Commit 9955bb0 on trunk:

Calculating -------------------------------------
   105.244k i/100ms
   105.814k i/100ms
   106.579k i/100ms
      4.886M (± 4.5%) i/s -     24.417M
      4.900M (± 1.9%) i/s -     24.549M
      4.835M (± 7.4%) i/s -     23.980M

With this patch:

Calculating -------------------------------------
   114.248k i/100ms
   114.508k i/100ms
   114.472k i/100ms
      4.776M (± 5.1%) i/s -     23.878M
      4.767M (± 5.2%) i/s -     23.818M
      4.818M (± 1.5%) i/s -     24.154M

I don't have a good sense of whether this is an acceptable level of change or
not, but I figured without writing the code to test there was no way
to know. What do you think?


thread-local.patch (2.04 KB) thread-local.patch jasonrclark (Jason Clark), 04/25/2015 04:19 PM
thread-local-update.patch (2.05 KB) thread-local-update.patch jasonrclark (Jason Clark), 04/27/2016 06:06 PM


Updated by normalperson (Eric Wong) about 4 years ago

I don't mind this patch and even see it as an opportunity to drop
objspace->total_allocated_objects entirely and rely exclusively on
thread-local counters for GC.

I toyed around with a similar idea last year in [ruby-core:61424] for
malloc accounting but haven't gotten much further.
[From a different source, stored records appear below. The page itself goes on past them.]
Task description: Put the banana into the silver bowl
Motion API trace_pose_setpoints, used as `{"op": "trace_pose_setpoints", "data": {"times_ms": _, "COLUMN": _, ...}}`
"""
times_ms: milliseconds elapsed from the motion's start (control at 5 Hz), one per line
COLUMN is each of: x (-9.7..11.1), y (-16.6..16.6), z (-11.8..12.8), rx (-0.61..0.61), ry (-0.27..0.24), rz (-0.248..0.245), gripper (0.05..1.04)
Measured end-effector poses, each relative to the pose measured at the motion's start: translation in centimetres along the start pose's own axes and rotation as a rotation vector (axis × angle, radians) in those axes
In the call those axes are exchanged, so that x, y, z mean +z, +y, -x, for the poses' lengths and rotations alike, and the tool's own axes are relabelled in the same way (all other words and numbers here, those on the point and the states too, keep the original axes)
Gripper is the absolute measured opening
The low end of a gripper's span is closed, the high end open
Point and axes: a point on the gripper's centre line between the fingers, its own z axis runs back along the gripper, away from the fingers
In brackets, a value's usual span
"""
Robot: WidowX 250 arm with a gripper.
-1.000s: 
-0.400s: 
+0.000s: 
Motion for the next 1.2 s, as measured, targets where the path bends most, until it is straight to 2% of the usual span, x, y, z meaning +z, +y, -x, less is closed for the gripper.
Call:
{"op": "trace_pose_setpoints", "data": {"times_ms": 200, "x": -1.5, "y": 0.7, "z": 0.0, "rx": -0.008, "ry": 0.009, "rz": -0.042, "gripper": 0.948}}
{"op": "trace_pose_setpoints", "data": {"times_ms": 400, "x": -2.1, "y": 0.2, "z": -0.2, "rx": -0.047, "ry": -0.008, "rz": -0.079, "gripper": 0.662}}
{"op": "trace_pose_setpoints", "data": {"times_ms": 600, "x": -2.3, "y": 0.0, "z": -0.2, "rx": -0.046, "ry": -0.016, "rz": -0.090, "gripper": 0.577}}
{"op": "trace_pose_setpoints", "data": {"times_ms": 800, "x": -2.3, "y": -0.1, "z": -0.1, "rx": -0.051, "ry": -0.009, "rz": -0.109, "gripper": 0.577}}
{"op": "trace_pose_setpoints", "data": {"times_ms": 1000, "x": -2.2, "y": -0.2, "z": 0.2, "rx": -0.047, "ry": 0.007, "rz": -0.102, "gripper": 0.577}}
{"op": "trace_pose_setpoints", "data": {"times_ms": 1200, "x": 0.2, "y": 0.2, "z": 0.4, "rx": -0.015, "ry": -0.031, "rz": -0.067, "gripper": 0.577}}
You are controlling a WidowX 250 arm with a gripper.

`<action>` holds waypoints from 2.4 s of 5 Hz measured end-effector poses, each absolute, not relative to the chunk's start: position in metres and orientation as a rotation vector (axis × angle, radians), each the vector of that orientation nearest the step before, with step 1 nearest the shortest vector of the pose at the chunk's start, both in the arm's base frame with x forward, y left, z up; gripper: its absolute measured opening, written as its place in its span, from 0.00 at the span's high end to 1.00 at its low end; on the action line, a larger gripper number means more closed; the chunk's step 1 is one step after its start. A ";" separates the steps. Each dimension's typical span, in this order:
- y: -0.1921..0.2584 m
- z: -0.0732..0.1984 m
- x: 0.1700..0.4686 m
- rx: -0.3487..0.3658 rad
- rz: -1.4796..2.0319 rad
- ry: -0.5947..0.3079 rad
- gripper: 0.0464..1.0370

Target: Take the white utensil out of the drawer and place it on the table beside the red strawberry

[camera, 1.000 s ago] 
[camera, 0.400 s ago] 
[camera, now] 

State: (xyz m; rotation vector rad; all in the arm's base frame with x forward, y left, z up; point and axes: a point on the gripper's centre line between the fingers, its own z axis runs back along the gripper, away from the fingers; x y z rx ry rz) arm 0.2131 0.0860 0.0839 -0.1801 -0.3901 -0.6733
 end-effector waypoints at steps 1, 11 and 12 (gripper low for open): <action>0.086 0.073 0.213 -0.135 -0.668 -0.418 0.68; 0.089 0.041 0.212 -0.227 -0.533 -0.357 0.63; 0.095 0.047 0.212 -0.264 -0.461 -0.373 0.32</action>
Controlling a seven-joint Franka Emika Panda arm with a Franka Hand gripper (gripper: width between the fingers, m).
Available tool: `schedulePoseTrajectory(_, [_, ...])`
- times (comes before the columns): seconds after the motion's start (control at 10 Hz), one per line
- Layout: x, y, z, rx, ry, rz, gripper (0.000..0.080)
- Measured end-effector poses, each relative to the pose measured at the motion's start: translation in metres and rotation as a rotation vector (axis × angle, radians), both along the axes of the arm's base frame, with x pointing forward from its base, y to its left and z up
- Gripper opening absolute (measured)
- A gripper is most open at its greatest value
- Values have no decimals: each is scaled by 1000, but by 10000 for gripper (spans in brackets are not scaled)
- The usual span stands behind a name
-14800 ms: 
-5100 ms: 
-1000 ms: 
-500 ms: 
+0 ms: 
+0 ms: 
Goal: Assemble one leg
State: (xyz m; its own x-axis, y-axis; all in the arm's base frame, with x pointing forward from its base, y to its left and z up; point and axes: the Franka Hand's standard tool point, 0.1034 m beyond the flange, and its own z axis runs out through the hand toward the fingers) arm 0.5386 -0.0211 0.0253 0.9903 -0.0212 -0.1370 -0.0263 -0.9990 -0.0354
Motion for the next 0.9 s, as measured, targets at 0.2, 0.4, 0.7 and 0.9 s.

I might investigate
this again over the summer.

Anyways some minor nits inline:

--- a/gc.c
+++ b/gc.c
@@ -1741,6 +1741,10 @@ newobj_of(VALUE klass, VALUE flags, VALUE v1, VALUE v2, VALUE v3)

+    rb_thread_t *th = GET_THREAD();
+    th->allocated_objects++;

That would trip -Werror=declaration-after-statement in GCC. Declare
`th' earlier or avoid the local variable entirely since you're only
reading that once.

--- a/thread.c
+++ b/thread.c
@@ -2568,6 +2568,14 @@ rb_thread_group(VALUE thread)
     return group;

+rb_thread_allocated_objects(VALUE thread)
+    rb_thread_t *th;
+    GetThreadPtr(thread, th);
+    return LONG2NUM(th->allocated_objects);

--- a/vm_core.h
+++ b/vm_core.h
@@ -598,6 +598,7 @@ typedef struct rb_thread_struct {
     int safe_level;
     int raised_flag;
     VALUE last_status; /* $? */
+    long allocated_objects;

Use uint64_t to avoid overflow on 32-bit systems as this counter never
resets. This should never be a signed value.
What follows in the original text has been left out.